This initiative, called Connected Communities, seeks to create grid-interactive efficient buildings (GEBs) that use smart controls, sensors, and analytics to communicate with the electrical grid.  They will help consumers decrease carbon emissions, optimize energy consumption, and cut energy costs.

“From our homes to workplaces, this groundbreaking, grid-connected building technology will help reduce our impact while cutting energy bills, maximizing convenience, and propelling our efforts to reach a carbon-neutral, clean energy economy by 2050,” U.S. Secretary of Energy Jennifer Granholm said. “These projects will help universalize technology that can maximize the efficiency and sustainability of America’s nearly 130 million buildings and make significant headway in the fight against climate change.”

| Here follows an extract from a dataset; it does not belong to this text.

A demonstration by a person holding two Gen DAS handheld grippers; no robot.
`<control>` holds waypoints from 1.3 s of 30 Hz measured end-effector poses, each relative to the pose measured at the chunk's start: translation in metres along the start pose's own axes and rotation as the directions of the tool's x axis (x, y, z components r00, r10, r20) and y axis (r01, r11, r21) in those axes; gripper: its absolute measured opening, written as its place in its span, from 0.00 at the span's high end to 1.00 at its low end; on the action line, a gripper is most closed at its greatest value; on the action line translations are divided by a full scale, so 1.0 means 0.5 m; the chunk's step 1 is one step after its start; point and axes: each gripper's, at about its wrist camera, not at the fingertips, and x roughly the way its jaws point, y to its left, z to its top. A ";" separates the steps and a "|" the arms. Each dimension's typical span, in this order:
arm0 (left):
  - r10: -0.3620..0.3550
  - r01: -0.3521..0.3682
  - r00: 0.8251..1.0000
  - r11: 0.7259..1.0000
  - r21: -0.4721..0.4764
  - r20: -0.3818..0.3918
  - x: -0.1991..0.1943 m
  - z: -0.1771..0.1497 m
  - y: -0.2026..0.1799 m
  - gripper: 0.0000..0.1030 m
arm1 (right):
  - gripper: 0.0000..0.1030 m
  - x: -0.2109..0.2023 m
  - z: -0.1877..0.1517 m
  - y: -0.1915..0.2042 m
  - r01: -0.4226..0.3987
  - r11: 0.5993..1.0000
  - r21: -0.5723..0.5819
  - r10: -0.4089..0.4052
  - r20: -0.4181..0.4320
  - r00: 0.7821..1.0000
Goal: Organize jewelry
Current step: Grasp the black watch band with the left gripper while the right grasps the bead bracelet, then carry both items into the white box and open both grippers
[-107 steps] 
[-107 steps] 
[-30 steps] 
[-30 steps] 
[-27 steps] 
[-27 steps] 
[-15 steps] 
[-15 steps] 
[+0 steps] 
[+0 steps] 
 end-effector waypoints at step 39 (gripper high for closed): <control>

By 2030, the DOE estimated that GEBs could save up to $18 billion per year in power system costs and cut 80 million tons of carbon emissions each year. The first two connected communities in Alabama and Georgia have already demonstrated this potential by using roughly 42 to 44 percent less energy than today’s average home.

The 10 projects that received awards include $5.27 million for the Electric Power Research Institute, which will transform multi-family buildings in affordable housing developments into GEBs to decarbonize buildings, make them more resilient, and reduce utility bills.

“Decreasing building sector emissions is a clean energy transition imperative,” Rob Chapman, senior vice president of energy delivery and customer solutions at EPRI, said. “This innovative project will help expand the number of energy efficient homes connected to the grid, providing cleaner, more resilient and affordable communities across the country.”

PacifiCorp will receive a $6.42 million award to establish a program in Utah to manage solar photovoltaic, batteries, electric vehicle charging in a diverse community of all-electric buildings and a mass transit transportation center, equipped with the latest market-leading efficient technologies to optimize their collective energy use and provide grid services at scale.

Portland General Electric in Oregon will receive a $6.65 million award to renovate over 500 buildings in North Portland’s historically underserved neighborhoods to reduce their energy burden with numerous energy efficiency measures and connected devices that provide the grid with a range on energy services.

Other awards went to IBACOS, Inc. ($6.65M); Open Market ESCO Limited Liability Company ($6.65M); Post Road Foundation ($6.65M) ; Slipstream Group ($5.18M); Spokane Edo LLC ($6.65M); SunPower Corp. ($6.65M); and Ohio State University ($4.2M).

The Connected Communities funding opportunity is led by DOE’s Building Technologies Office in collaboration with the Solar Energy Technologies Office, the Vehicle Technologies Office, the Office of Electricity, and Lawrence Berkeley National Laboratory.